**What the exercise asks**
After locating the line that contains "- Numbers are" in the listing below, write out that line and every following line exactly, with no other output.

#### Information supplied

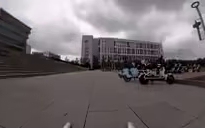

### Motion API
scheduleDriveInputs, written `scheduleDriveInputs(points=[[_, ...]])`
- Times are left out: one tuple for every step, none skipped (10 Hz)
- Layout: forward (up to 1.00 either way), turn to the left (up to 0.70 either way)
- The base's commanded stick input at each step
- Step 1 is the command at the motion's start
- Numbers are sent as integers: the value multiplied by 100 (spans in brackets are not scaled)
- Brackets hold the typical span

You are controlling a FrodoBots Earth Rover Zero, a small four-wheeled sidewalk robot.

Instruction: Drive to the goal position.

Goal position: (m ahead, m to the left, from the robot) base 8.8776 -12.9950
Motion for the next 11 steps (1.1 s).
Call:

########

**Result**
- Numbers are sent as integers: the value multiplied by 100 (spans in brackets are not scaled)
- Brackets hold the typical span

You are controlling a FrodoBots Earth Rover Zero, a small four-wheeled sidewalk robot.

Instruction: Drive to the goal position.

Goal position: (m ahead, m to the left, from the robot) base 8.8776 -12.9950
Motion for the next 11 steps (1.1 s).
Call:

That brings the answer to completion.